Por Carol Braga, Naum Giló e Fernanda Cavalcante* — Segundo a Associação dos Motofretistas Autônomos e Entregadores de Aplicativo do Distrito Federal e Entorno (Amae-DF), a capital tem cerca 30 mil trabalhadores da categoria em atividade. Eles são responsáveis pelo conforto do brasiliense em receber encomendas na porta de casa ou do condomínio. Apesar da importância da tarefa que desempenham, sobretudo a partir da pandemia, eles ainda são frequentemente alvos de agressões e de intolerância por parte de clientes, além de não terem estrutura e direitos que lhes garantam condições dignas de trabalho, como pontos de apoio para poderem se alimentar, descansar, hidratar-se ou recarregar o celular, ferramenta fundamental de trabalho para eles. A sensação é de invisibilidade.
Wesley Santos, 23 anos, no ramo há dois anos, relata episódios de desrespeito. "Teve uma vez que brigaram comigo porque o lanche estava molhado, mas está fora do meu controle se está chovendo e a pessoa demora para abrir o portão", conta, indignado. "Também na chuva, outro cliente demorou 20 minutos para pegar o pedido", lembra. "A pessoa sequer agradeceu", relembra.
Antes de usar a motocicleta para sobreviver, Wesley trabalhava em um restaurante com carteira assinada, mas o que ganhava não supria as necessidades. "Com as entregas, consigo trabalhar um pouco mais e ganhar um pouco mais também", explica. Por dia, o jovem faz de 25 a 30 viagens, faturando entre R$ 200 e R$ 250, mas ele destaca que esse dinheiro também é usado para combustível e manutenção da moto, além de alimentação. Santos começa as entregas às 11h e termina às 23h.
Ele mora com a esposa em Sobradinho. O único dia da semana que o casal tem para fazer algum programa juntos é a segunda-feira, quando estão de folga. "Feliz é uma palavra muito forte, mas sou grato pelo que conquistei, porque, hoje, estou melhor do que antes, com o antigo trabalho", afirma.
Para Geraldo Góes, do Instituto de Pesquisa Econômica Aplicada (Ipea), a invisibilidade dos entregadores e dos motoboys vai além do dia a dia da profissão. "Falta regulação estatal desse trabalho. Há uma invisibilidade do ponto de vista do quanto as plataformas divulgam sobre como são as relações trabalhistas", analisa. Segundo o professor, nos Estados Unidos e na Europa, por exemplo, existem regulações e padronização de quais e de quantos dados devem ser divulgados pelas empresas sobre os trabalhadores. "Com o aumento de dados disponibilizados, conseguimos fazer pesquisas mais qualificadas e conhecer melhor essas pessoas e suas necessidades", explica o pesquisador.
De acordo com estudos do Ipea, mais de 1,7 milhão de pessoas atuam com plataformas de entregas no Brasil, número que representa praticamente 2% da força de trabalho nacional. Segundo Geraldo, é importante o Estado regular essas relações entre empresas e empregados, porque o modelo plataformizado veio para ficar e tende a crescer. "Começou no setor de transportes e, em um futuro próximo, deve chegar às indústrias", aponta.
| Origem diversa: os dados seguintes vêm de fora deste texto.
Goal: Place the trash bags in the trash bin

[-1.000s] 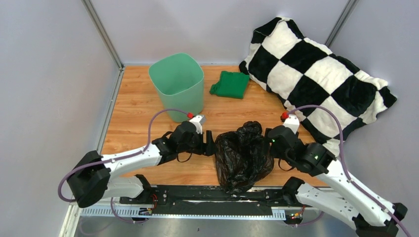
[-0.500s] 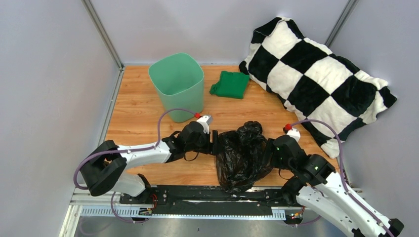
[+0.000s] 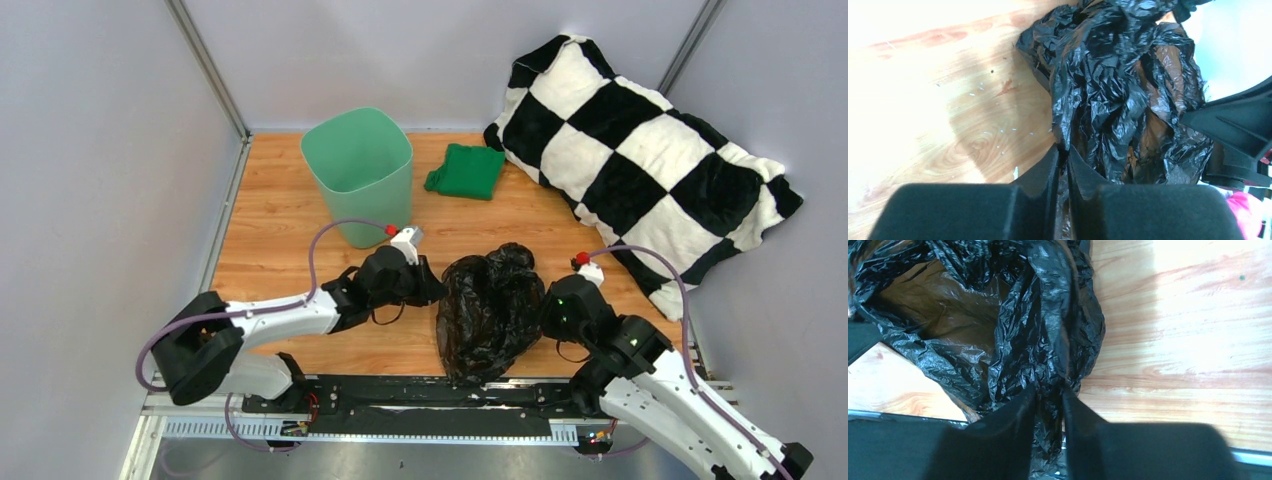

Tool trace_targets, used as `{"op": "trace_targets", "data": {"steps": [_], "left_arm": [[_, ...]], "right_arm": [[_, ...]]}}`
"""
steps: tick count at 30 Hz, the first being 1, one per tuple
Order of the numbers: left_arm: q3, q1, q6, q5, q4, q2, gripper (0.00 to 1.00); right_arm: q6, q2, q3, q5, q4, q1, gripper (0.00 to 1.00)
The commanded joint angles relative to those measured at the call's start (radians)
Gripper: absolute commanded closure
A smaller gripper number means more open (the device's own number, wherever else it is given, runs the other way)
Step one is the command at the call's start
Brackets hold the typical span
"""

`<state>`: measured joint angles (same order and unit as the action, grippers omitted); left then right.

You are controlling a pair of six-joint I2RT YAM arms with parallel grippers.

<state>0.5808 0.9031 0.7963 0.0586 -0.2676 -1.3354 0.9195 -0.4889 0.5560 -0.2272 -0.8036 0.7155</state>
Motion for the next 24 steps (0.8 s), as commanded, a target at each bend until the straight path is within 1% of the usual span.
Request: {"op": "trace_targets", "data": {"steps": [1, 3, 5, 6, 8, 11, 13, 15, 20, 24], "left_arm": [[-0.075, 0.008, 0.05, -0.136, -0.001, 0.135, 0.92], [-0.088, 0.007, 0.068, -0.232, 0.145, 0.201, 1.0], [-0.075, 0.008, 0.066, -0.326, 0.326, 0.252, 1.0], [-0.069, 0.008, 0.057, -0.359, 0.386, 0.274, 1.0], [-0.075, 0.008, 0.04, -0.392, 0.45, 0.31, 1.0], [-0.078, 0.008, 0.028, -0.42, 0.503, 0.347, 1.0], [-0.078, 0.008, 0.03, -0.431, 0.528, 0.359, 1.0], [-0.081, 0.007, 0.029, -0.436, 0.537, 0.369, 1.0], [-0.077, 0.008, 0.021, -0.434, 0.545, 0.369, 1.0], [-0.078, 0.008, 0.026, -0.424, 0.542, 0.36, 1.0]], "right_arm": [[-0.046, -0.076, 0.058, -0.012, 0.012, -0.014, 0.82], [-0.09, -0.132, 0.09, -0.008, 0.013, -0.013, 0.91], [-0.147, -0.194, 0.126, 0.013, 0.012, -0.014, 0.92], [-0.166, -0.227, 0.146, 0.029, 0.011, -0.014, 0.91], [-0.189, -0.283, 0.178, 0.072, 0.015, -0.012, 0.81], [-0.201, -0.321, 0.195, 0.119, 0.061, 0.0, 0.63], [-0.198, -0.32, 0.191, 0.136, 0.092, 0.004, 0.52], [-0.191, -0.313, 0.174, 0.151, 0.118, 0.003, 0.5], [-0.135, -0.285, 0.09, 0.255, 0.219, 0.003, 0.51], [-0.079, -0.252, 0.005, 0.293, 0.275, 0.003, 0.5]]}}
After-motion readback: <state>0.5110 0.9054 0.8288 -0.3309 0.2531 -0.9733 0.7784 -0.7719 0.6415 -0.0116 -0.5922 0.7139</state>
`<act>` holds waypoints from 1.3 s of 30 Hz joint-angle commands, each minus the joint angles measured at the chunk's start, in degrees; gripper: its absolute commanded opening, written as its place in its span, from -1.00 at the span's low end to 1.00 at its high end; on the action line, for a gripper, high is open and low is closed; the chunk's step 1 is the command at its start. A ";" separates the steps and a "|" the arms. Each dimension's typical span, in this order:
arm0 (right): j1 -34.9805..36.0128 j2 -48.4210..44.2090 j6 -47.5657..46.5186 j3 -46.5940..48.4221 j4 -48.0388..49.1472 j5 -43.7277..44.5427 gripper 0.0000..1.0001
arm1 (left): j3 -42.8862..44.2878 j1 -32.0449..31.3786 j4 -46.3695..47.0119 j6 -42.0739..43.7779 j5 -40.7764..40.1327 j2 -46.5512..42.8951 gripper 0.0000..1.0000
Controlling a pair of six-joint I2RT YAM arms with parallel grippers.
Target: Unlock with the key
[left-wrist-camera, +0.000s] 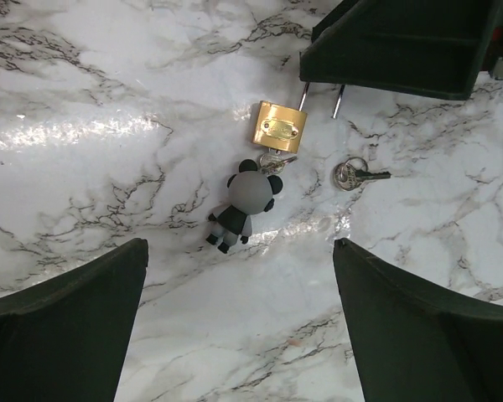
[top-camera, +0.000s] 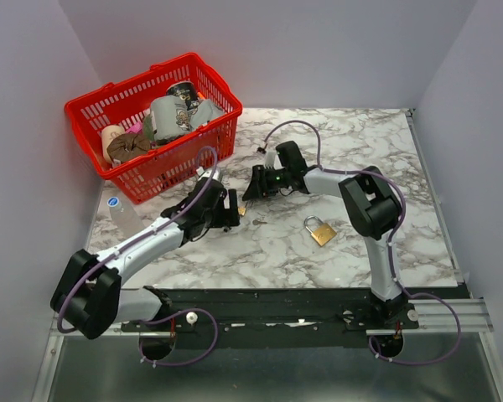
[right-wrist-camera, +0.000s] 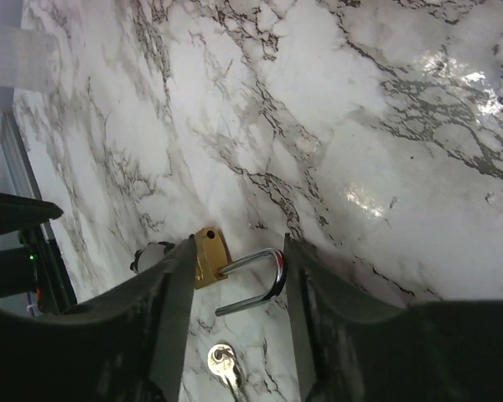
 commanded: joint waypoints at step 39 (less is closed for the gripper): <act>12.92 -20.30 -19.70 -17.92 -6.82 33.90 0.41 | 10.86 14.27 -5.34 15.13 23.06 -7.67 0.98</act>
"Eu me sinto invisível e cansado, porque nós nos entregamos para esse trabalho, dando conforto para a sociedade, mas não somos bem remunerados, as condições são precárias e somos desvalorizados, apesar de colocarmos em risco a saúde e a segurança, fora o estresse", desabafa Alessandro da Conceição, 31, conhecido como "Motoboy Sorriso". Presidente da Amae-DF, ele conta que entrou no ramo no período da pandemia da covid-19, momento em que, segundo ele, ao invés de serem valorizados, foram ainda mais precarizados, com aumento de jornada e queda no rendimento.
O motoboy trabalha todos os dias, entre 11h e 23h, deixando em casa a esposa e as filhas de 9 meses e de 4 anos. Ele consegue fazer entre 15 e 22 entregas, o que rende de R$ 100 a R$ 150 no dia. O motoboy não conseguiu completar o ensino médio. Largou a escola para ajudar com as contas de casa. No entanto, a conclusão dos estudos está nos planos e Sorriso pensa em ingressar na faculdade.
O desrespeito com a categoria é sentido cotidianamente. "A gente faz a gentileza de subir no apartamento para fazer a entrega e não recebe bom dia ou boa tarde. Aconteceu de o cliente colocar só a mão para fora e fechar a porta na minha cara", relembra o motoboy. "Se até hoje trabalho nisso é porque eu gosto. É um sonho meu ver a nossa profissão ser valorizada", ressalva.